Elle se sentait flouée, trahie. Elle allait les réduire en miettes, leurs corps nourriraient sa chair comme Elle avait nourri la leur. Il ne faudrait pas grand chose d'ailleurs pour attiser l'étincelle de la destruction. L'humanité préparait elle-même son cercueil depuis quelques centaines d‘années. Les calottes glaciaires semblaient prêtes à céder, le débit du gulf stream prêt à s'arrêter, les forêts survivantes peinaient à purifier l'air, le trou dans la couche d'ozone était immense... Elle n'avait que quelques pichenettes à donner par-ci par-là pour que tout s'écroule.
Gaïa ferait preuve d'une grande mansuétude, en y réfléchissant bien, envers ceux qui la blessaient.

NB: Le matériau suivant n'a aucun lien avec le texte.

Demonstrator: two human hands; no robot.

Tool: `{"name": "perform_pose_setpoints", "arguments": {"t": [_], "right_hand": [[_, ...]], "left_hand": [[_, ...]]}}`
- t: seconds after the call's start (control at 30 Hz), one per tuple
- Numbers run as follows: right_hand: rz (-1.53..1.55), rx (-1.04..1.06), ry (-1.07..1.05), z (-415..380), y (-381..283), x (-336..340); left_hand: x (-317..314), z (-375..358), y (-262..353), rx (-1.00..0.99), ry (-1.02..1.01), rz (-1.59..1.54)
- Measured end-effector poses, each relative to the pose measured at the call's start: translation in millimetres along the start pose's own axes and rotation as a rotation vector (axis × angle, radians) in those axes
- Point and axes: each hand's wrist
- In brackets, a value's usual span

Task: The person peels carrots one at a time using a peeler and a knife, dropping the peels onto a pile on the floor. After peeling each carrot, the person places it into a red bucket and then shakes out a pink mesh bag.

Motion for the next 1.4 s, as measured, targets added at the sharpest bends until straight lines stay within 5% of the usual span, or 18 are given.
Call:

Leur anéantissement serait rapide et sans trop de douleur. Alors que si Elle les laissait faire, la famine, les guerres nucléaires pour la nourriture, les conséquences désastreuses du réchauffement climatique, et les maladies qui en découleraient feraient beaucoup plus souffrir ses enfants. Au moins, en prenant les devants, l'extinction totale et inévitable de la race humaine devrait aller vite. Malgré qu'ils l'aient poussé à bout, qu'ils aient abusé d'Elle, qu'ils l'aient mutilé et torturé, elle serait clémente dans sa sanction. Sa vengeance serait terrible, violente, implacable... mais fulgurante. D'autres espèces seraient anéanties bien sûr, mais ce n'était qu'un léger contretemps : l'humanité aurait disparu, et finalement, bon débarras. Ensuite, Elle recommencerait à semer.

Après tout, Gaïa est patiente.
Et le temps a si peu d'importance pour Elle.